The Gospel of James Baldwin de Meshell Ndegeocello

Mémoire vocale

 

Meshell Ndegeocello s’est saisie de l’œuvre de James Baldwin et propose une création dans laquelle virtuel et réel s’entremêlent pour nos plus grandes joies comme pour nos peines les plus profondes.

 

La bassiste américaine Meshell Ndegeocello est également chroniqueuse des expressions artistiques afro-américaines contemporaines : on a pu notamment la voir dans le documentaire Motown interviewant et jouant avec les musiciens qui accompagnèrent les chanteuses et chanteurs de soul les plus en vue du label de Detroit, et encore récemment, elle s’est produite aux côtés du pianiste nu-jazz Robert Glasper, sans oublier de publier quelque album de temps en temps.

Ici, elle est l’architecte d’une création multimédia — coproduite, entre autres, par le Festival de Marseille — destinée à revivifier le patrimoine de l’un des auteurs les plus sulfureux de l’Amérique noire, James Baldwin. Pour la musicienne, il s’agissait de renouer avec le message d’émancipation de l’auteur de La Prochaine Fois, le feu, et d’amplifier les messages du mouvement Black Lives Matter.

 

Foyers multiples

Tout commence par une performance juste après l’élection de Trump en 2016, autour de l’œuvre du romancier-poète et dramaturge (1984-1987). Le contexte pandémique, en 2020, sera l’étincelle pour une création qui, plus qu’un hommage, est un manifeste multimédia des luttes pour la dignité des afro-américains. Les populations reléguées des ghettos sont parmi les premières victimes de la Covid-19.

C’est, semble-t-il, ce qui a poussé le Fisher Center de New York à être opérateur du projet : ce centre artistique à visée éducative, qui a plus d’un demi-siècle d’existence, a permis à une proposition scénique de trouver des caisses de résonnance plus intimes. On peut notamment téléphoner gratuitement de n’importe quel endroit de la planète pour écouter les remix de la voix de Baldwin par Meshell et sa bande, ou encore une lecture de l’éloge funèbre à l’auteur par le poète militant Amiri Bakara (alias Leroi Jones, auteur de l’essai fondamental Le Peuple du Blues). On peut également visionner des clips dont l’esthétique afro-futuriste le dispute à l’existentialisme jazzy de Baldwin.
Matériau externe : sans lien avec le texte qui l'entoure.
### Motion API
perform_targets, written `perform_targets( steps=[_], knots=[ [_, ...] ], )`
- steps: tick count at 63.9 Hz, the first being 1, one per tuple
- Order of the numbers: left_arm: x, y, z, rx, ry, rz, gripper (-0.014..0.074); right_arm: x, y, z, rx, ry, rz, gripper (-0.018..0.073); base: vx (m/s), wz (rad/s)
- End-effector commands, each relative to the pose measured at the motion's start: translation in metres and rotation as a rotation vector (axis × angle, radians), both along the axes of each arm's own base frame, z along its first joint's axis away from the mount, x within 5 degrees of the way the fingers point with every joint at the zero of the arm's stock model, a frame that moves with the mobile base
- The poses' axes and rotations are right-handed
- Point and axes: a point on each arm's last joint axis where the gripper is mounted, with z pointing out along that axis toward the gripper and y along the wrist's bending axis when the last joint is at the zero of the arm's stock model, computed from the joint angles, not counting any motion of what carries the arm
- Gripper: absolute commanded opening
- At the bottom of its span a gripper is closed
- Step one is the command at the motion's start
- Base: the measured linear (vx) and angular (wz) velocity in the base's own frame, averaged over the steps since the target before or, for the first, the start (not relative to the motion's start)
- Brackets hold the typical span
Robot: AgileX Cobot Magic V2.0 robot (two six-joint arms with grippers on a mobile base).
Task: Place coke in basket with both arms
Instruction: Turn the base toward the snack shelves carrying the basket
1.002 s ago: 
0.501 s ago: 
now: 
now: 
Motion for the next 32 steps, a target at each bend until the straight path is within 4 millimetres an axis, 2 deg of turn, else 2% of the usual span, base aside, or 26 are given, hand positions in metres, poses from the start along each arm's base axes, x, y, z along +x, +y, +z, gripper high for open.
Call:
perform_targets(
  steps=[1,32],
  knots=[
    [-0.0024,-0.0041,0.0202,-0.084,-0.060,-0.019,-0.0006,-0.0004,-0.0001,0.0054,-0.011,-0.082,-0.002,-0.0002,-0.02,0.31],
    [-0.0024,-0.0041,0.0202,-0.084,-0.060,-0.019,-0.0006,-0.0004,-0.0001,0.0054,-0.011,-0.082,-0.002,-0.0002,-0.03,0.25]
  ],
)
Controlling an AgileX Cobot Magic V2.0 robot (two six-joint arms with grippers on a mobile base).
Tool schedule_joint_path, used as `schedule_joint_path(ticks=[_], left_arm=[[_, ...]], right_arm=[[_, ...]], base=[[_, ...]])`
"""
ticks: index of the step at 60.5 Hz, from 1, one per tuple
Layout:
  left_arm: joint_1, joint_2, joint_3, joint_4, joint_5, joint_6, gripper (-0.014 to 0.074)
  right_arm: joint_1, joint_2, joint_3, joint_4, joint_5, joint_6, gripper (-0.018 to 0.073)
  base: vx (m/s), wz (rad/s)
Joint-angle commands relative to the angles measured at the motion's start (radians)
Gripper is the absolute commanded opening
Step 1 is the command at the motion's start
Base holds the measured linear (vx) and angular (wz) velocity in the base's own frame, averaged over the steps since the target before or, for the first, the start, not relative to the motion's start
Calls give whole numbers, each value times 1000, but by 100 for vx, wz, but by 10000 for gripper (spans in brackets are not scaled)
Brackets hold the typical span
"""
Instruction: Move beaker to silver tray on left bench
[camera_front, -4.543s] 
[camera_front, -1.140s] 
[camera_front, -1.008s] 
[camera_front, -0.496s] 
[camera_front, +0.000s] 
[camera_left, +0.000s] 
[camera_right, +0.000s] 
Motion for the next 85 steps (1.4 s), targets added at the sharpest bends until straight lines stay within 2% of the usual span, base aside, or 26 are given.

Ou bien encore télécharger un fanzine dont les collages semblent directement issus d’un dazibao des Black Panthers (Baldwin fut un de leurs plus fervents soutiens, même depuis son exil de Saint-Paul-de-Vence… alors que certains de ces derniers lui reprochaient son homosexualité, les c…).

Pour Meshell Ndegeocello, la lecture de Baldwin, sa transposition scénique et sa diffusion sur le web sont autant de manifestations des ressources de résilience dont cette œuvre est vectrice. Si l’on peut se prendre à rêver que, sans la crise pandémique du capitalocène, nous aurions pu assister à la performance The Gospel of James Baldwin en live dans la cité phocéenne, le cadeau que nous offre le Festival de Marseille et ses partenaires nord-américains vient à point nommé nous rappeler que la question noire étatsunienne est centrale pour celles et ceux qui continuent à croire en un autre futur.